# Blog Give Aways



## cmharris6002 (Jan 27, 2006)

I have been busy and haven't posted to my blog for awhile. One thing I've been working on is reformulating my lotion. I'd like to give away some soap and lotion to my readers for hanging in there while I was away. 

I have seen that most blog giveaways ask for the readers to do a few things like post a comment and link back to the blog. I'd like some ideas or a format for giveaways please  

Thanks!
Christy


----------



## hiddensprings (Aug 6, 2009)

Hey Christy,
We have similar businesses. I do goat's milk soap, lotion, and other body products as well. When I do give-a-ways, I run a contest of sorts. It could be a survey (surveymonkey is awesome) where I am trying to gather input for new products and say the first 10 people that respond to the survey win. Or, I've done a contest to help me pick names for new baby goats and the winners get prizes. I guess I just like to get the interaction with my readers and have found that is works. Or maybe "refer a friend to my blog" and if the friends signs up, the person who referred them wins. 
Just a few ideas. Your websites are very nice. Love the photos on your blog.


----------



## Pelenaka (Jul 27, 2007)

hiddensprings, those are great ideas. 
I think I'll use the refer a friend to my blog. 
The last give way I did I didn't even get a thank you email from the person a fellow HT'er. 


~~ pelenaka ~~


----------



## hiddensprings (Aug 6, 2009)

Pelenaka said:


> hiddensprings, those are great ideas.
> I think I'll use the refer a friend to my blog.
> The last give way I did I didn't even get a thank you email from the person a fellow HT'er.

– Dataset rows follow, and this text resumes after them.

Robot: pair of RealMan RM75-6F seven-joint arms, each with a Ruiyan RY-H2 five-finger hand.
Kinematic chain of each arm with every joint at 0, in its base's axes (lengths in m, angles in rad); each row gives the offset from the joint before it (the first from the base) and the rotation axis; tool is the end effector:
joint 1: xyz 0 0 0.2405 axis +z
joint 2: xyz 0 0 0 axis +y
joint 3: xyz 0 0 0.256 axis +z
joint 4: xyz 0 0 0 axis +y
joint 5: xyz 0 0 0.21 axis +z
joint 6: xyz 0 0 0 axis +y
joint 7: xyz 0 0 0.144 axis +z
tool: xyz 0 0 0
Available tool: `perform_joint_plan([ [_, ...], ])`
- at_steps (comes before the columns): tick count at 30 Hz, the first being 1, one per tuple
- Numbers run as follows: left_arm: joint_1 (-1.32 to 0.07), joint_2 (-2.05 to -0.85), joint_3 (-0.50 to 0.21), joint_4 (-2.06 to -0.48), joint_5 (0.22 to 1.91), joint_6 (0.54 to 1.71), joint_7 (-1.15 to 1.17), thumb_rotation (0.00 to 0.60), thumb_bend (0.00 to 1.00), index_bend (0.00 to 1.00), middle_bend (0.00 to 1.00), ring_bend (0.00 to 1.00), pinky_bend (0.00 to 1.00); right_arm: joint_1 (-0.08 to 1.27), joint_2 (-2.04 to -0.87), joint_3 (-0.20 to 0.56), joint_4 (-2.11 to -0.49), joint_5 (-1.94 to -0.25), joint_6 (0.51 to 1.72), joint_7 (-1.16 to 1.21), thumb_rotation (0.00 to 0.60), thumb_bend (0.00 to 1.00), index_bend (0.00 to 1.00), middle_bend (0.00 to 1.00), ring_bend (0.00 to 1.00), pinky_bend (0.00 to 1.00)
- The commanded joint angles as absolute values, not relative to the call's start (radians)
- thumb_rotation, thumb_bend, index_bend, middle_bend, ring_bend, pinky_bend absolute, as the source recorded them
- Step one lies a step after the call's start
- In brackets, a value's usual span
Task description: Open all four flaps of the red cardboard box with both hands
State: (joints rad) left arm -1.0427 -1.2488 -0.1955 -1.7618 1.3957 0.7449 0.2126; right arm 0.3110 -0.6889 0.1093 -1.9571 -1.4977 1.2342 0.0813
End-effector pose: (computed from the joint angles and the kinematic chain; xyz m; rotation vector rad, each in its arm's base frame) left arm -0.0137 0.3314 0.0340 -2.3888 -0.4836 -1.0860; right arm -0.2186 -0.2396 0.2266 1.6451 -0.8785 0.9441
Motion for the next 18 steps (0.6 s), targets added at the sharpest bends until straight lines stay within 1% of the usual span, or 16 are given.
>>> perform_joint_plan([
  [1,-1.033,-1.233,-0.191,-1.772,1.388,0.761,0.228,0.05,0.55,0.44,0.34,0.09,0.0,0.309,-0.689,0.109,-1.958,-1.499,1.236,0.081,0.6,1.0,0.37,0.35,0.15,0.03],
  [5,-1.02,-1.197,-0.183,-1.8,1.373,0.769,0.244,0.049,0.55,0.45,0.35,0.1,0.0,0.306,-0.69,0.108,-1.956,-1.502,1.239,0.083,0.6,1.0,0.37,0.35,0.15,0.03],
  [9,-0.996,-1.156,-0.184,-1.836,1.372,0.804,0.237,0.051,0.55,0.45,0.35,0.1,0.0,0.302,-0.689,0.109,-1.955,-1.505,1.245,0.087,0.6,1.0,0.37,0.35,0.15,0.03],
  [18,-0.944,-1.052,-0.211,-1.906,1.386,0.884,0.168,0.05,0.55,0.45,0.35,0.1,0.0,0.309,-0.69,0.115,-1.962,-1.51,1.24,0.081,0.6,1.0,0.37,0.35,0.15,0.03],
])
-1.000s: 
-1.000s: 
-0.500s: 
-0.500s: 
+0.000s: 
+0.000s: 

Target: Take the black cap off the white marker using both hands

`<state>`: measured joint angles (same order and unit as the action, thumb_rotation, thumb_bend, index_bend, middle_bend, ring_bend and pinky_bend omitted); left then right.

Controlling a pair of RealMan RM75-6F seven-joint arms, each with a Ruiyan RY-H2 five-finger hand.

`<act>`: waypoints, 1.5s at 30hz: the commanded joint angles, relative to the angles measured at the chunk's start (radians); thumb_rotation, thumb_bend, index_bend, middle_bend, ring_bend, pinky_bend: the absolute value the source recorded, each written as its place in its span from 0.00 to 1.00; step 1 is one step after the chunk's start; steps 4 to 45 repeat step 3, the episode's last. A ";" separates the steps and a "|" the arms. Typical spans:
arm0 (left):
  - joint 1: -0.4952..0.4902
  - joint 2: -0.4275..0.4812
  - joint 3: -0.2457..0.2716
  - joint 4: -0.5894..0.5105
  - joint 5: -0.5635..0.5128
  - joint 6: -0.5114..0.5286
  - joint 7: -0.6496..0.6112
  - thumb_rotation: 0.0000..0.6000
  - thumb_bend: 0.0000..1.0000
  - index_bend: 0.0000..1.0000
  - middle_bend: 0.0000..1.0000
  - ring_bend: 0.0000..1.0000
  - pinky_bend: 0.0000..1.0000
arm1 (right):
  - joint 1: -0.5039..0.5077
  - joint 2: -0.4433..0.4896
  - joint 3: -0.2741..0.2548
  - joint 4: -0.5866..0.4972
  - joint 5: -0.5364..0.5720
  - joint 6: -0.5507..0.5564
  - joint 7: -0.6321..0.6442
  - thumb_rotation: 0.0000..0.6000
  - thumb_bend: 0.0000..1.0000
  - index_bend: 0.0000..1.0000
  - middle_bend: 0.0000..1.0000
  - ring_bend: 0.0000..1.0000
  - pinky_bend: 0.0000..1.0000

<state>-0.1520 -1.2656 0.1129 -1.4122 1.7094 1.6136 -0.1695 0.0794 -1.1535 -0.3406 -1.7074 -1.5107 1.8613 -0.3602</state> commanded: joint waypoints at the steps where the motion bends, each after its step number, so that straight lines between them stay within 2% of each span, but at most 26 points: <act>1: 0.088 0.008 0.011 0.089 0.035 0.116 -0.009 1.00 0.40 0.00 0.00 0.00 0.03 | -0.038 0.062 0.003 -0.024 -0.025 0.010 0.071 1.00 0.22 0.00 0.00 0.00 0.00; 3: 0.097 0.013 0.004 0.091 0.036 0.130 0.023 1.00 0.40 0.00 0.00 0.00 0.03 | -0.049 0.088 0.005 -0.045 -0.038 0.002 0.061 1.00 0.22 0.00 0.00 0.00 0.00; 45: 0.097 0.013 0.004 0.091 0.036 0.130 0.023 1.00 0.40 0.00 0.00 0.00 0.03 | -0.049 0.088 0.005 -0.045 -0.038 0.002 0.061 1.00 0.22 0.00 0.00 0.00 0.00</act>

 It is hard to get responses from people these days. I think everyone is just bombared with emails, spam, cell phone calls, etc. The contest or surveys have worked well for me. At least so far......I think we all have to continually think of new ways to get our customers involved.


----------



## cmharris6002 (Jan 27, 2006)

Thanks for the great ideas! I hope to have it up by Monday


----------